When reflecting on why some patients feel this way, Dr. Gibofsky believes that older patients tend to still view physicians as authority figures whom they shouldn’t contradict or interrupt, while younger patients are more assertive and challenging—perhaps because they have the ability to research a condition on the Internet. Cultural norms play a role as well.
Promoting Advocacy Groups
Although the survey reported that four of five physicians believe that patients who participate in RA support groups tend to be able to live better with RA, less than one-quarter of patients currently participate in a support or patient advocacy group.
“I think this is due to a lack of awareness or access to support groups and other services,” says Cindy McDaniel, a U.S. member of the RA NarRAtive Advisory Panel and senior vice president of Consumer Health & Impact for the Arthritis Foundation. The organization, the largest arthritis patient advocacy group in the world, has more than 20 support groups in communities throughout the country, plus online links to other community-based groups. In addition, the foundation offers free educational resources and tools for physicians and patients.

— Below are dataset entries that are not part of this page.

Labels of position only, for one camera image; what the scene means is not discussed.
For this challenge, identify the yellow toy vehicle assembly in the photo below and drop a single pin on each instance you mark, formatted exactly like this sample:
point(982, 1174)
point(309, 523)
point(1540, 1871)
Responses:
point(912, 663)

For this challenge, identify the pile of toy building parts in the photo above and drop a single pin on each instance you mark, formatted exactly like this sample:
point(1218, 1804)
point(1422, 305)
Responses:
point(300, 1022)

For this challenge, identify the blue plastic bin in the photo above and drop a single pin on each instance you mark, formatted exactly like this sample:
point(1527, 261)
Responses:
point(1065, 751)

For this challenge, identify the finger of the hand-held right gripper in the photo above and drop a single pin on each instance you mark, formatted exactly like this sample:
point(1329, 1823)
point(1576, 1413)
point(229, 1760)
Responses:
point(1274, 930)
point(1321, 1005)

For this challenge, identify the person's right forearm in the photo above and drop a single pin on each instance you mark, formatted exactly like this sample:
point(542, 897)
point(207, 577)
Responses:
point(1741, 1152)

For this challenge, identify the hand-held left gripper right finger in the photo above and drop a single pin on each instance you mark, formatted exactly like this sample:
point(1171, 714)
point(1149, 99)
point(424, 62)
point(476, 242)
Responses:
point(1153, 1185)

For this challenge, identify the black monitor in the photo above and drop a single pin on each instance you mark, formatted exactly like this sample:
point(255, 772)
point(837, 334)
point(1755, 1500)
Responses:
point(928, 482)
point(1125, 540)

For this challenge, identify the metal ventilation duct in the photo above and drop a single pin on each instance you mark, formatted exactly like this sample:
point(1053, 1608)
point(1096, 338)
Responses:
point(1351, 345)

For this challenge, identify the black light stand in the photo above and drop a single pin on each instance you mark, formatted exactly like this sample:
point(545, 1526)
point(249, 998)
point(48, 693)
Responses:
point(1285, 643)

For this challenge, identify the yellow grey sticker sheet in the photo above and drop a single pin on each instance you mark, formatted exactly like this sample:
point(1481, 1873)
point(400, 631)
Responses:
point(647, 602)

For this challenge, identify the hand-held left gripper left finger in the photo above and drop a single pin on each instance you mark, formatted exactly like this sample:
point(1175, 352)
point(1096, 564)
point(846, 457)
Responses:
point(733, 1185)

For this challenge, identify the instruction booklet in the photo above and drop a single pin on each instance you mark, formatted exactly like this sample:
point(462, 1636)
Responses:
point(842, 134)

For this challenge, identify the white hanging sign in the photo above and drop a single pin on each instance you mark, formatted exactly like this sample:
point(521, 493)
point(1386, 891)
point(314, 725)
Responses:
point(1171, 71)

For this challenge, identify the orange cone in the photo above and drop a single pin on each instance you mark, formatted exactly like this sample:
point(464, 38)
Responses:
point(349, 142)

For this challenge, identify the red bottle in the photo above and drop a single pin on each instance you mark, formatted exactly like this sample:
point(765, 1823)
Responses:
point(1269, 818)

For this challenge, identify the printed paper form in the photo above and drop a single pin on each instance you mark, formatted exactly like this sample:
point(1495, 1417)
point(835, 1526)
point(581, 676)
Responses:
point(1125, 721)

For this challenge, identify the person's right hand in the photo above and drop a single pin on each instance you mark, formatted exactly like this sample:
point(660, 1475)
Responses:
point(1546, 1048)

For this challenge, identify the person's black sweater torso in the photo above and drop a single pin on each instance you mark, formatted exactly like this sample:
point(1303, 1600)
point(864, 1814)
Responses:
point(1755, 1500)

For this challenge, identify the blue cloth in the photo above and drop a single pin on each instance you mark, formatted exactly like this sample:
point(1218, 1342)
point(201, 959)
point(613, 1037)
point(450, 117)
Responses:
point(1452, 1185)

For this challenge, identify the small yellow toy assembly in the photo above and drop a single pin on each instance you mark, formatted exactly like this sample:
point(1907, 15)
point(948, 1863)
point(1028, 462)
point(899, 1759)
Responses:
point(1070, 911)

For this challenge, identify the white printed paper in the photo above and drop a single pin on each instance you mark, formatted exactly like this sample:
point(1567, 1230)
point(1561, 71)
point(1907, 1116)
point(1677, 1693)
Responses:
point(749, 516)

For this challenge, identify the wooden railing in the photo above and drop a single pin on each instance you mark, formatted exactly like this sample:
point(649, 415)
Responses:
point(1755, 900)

Ms. McDaniel says, “We encourage physicians to tell patients about us and what we can offer.” A new tool, called the Arthritis Research Finder, lets patients type in their ZIP code to see what types of resources are available within a certain radius of their home.
Improving Communication
So what can rheumatologists do to improve communication with patients? Dr. Gibofsky recommends physicians do the following:
- Whenever possible, allocate more time during appointments for discussions regarding the effect of disease on the patient’s quality of life. If necessary, schedule additional appointments.
- Understand that as a physician, you don’t have to address all of a patient’s concerns. Often, others—such as a nurse educator or practice management support group director—can address concerns that patients may not feel comfortable bringing up with the physician.
- Be sure your exam room is arranged so that it’s conducive to conversations. For example, make sure a computer screen is not positioned between the physician and patient, because this minimizes eye contact.
- Learn how to speak in the patient’s language. Realize they may not understand scientific terms or phrases. Pause every few sentences, and ask the patient if they understand what you’re saying.
- Encourage patients to ask open-ended questions; probe when necessary.
- Learn the skill of active, involved listening.
In addition, Ms. McDaniel suggests that physicians ask their patients to do the following:
- Encourage patients to do their homework, such as researching their condition and treatment options on the Internet, before an appointment.
- Encourage patients to be honest about how they feel now and on the days since their last appointment. Patients should discuss the biggest challenges and the things they miss out on due to having RA.
- Let patients know they can bring a relative or friend to their appointment. This person can provide a third-party perspective on how the patient is really feeling, especially if that patient may minimize their symptoms. The other person can also serve as another set of ears to understand and help reinforce what was said during the appointment afterward.
- Encourage patients to track their disease activity and the tasks they can and cannot do between visits to provide a good foundation for discussion during appointments.
What’s Next?
Now that the second phase of the survey is complete, the RA NarRAtive Advisory Panel, which is directed by 39 healthcare professional and patient advocacy group leaders, will work to develop tools and resources to help improve patient-physician dialogue identified by the study’s findings. These solutions will strive to change the narrative around RA to bridge gaps between beliefs and practices, and overall improve RA management.